Bahadıroğlu'ndan 'Eşcinsel' iddiasına sert cevap

Pelin Batu'nun Habertürk ekranlarından Fatih Sultan Mehmet'e yönelik eşcinsel suçlamasının ardından Haberler.com olarak biz de konuyu ünlü tarihçi Yavuz Bahadıroğlu'na danıştık.

Yavuz Bahadıroğlu da söz konusu suçlama ve tartışılan mesele hakkında bize şu açıklamayı yaptı:

"BU CÜRRETİ CEHALET BİLE AFFETMEZ"

"Cahil cesur olur" derler, cahillerin cesareti cehaletlerinin ürünüdür. Laf arasında Fatih'e hakaret etmek, kimsenin haddine düşmez, kimsenin hakkı da değildir. Bu cüreti, "cehalet" bile affettiremez. Ne var ki, söylenmemiş bir şeyler söyleyip gündeme gelme tutkusu, insanı böyle rezilce durumlara düşürüyor.

Fatih'in üstün vasıfları ile Peygamber övgüsüne mazhar olmuş kişiliği bir tarafa bırakılsa bile, her çeşitten güzel kadın dolu bir hareme sahip Padişah'ın, farklı bir eğilime girmesi imkânsızdır.

"ŞÖHRET AVCILARININ İFTİRALARI"

Zaten böyle eğilimler, bugünkü gibi etrafa saçılmamış, hiçbir zaman "normal" karşılanmamış, dönem gereği olarak dışlanmış ve lânetlenmiştir. Buna rağmen, hemen hemen hiçbir padişah, şöhret avcılarının bu tür iftiralarından kurtulamamıştır.

HER ŞEY VOYVODA'NIN İSYANI İLE BAŞLADI

Esasa gelirsek: Sultan II. Murad zamanında Romanya'nın güneyindeki Eflak ve Boğdan fethedilmiş, Eflak'ta görevlendirilen "voyvoda"nın (yerel vali) çocukları Vlad ve Radu, Voyvoda'nın isyan etme ihtimalini bertaraf etmek için, "rehine" olarak Edirne Sarayı'na alınmıştır.

Radu Şehzade Mehmed'den biraz daha (5-6 yaş kadar) küçük, Vlad ise Şehzade ile yaşıttır. Zamanla iyi arkadaş olurlar. O kadar ki, saltanat sırası kendisine geldiğinde, Sultan II. Mehmed, Vladu'yu (Sonraki adlandırma ile "Kazıklı Voyvoda" veya "Dracul"=Şeytan'ın oğlu anlamında) Eflak voyvodalığına tayin eder.

Fakat Dracul isyan eder.

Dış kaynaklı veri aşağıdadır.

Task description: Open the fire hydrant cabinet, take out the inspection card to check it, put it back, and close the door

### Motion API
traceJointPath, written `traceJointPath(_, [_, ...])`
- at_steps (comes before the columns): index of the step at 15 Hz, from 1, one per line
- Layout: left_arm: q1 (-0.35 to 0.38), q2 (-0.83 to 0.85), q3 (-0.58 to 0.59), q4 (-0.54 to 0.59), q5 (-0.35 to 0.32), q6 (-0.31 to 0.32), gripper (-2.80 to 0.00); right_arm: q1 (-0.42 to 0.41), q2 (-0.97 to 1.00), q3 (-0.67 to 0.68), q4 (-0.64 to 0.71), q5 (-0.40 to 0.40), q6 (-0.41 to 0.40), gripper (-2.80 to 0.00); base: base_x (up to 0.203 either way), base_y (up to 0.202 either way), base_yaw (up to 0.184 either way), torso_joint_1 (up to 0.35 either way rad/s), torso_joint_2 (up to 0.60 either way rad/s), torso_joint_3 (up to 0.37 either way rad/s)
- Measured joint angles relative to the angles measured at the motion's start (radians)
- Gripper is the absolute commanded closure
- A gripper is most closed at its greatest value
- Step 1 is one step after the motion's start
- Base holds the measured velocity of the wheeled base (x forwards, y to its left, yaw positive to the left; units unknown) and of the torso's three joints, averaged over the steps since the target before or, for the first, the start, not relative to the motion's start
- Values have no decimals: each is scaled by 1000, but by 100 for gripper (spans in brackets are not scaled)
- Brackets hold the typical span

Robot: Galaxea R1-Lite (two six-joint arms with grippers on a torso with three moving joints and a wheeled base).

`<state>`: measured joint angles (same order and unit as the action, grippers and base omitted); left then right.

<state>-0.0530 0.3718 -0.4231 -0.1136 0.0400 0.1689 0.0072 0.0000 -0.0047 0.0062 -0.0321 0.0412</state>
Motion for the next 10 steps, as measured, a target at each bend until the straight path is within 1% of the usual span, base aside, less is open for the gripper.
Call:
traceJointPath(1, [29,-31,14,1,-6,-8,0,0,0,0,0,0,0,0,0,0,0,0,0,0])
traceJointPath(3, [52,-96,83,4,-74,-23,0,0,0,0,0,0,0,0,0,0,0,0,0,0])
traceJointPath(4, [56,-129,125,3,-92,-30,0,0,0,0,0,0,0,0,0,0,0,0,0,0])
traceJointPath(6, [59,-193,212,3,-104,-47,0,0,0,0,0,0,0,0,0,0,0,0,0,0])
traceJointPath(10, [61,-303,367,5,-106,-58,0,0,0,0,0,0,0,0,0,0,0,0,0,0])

Korkunç bir zalime dönüşür. Fatih'i verdiği tüm sözleri unutur. Fatih de üzerine ordu çeker. Eflak ve Boğdan içlerine kadar yürünür. Voyvoda ise sarp bir dağın zirvesinde kurulu Poeinari Kalesi'ne çekilir.

AĞABEYİNİ ÖLDÜREN DE RADU

Fatih bölgede uzun süre kalır, ancak eski arkadaşını yakalayamaz. Vlad'ın kardeşi Radu'yu Eflak'a vali yapıp İstanbul'a döner. Radu'nun en önemli görevi ağabeyi Vlad'ı (Kazıklı Voyvoda" yahut "Dracul"u) yakalayıp kellesini İstanbul'a göndermektir.

Bu görev ancak yıllar sonra tamamlanır. Radu ağabeyini bir ormanda kıstırıp kellesini alır ve Fatih Sultan Mehmed'e gönderir (1476 ). Olay budur.

"TÜRK DÜŞMANLARI BİLE BUNU İMA ETMEDİLER"

Fatih döneminde yazılan yerli-yabancı hiçbir tarihte böyle bir ima yok. Bırakınız yerli tarihçileri, Müslüman ve Türk düşmanı yabancılar bile Fatih gibi birine böyle bir "sapma" isnat edemediler."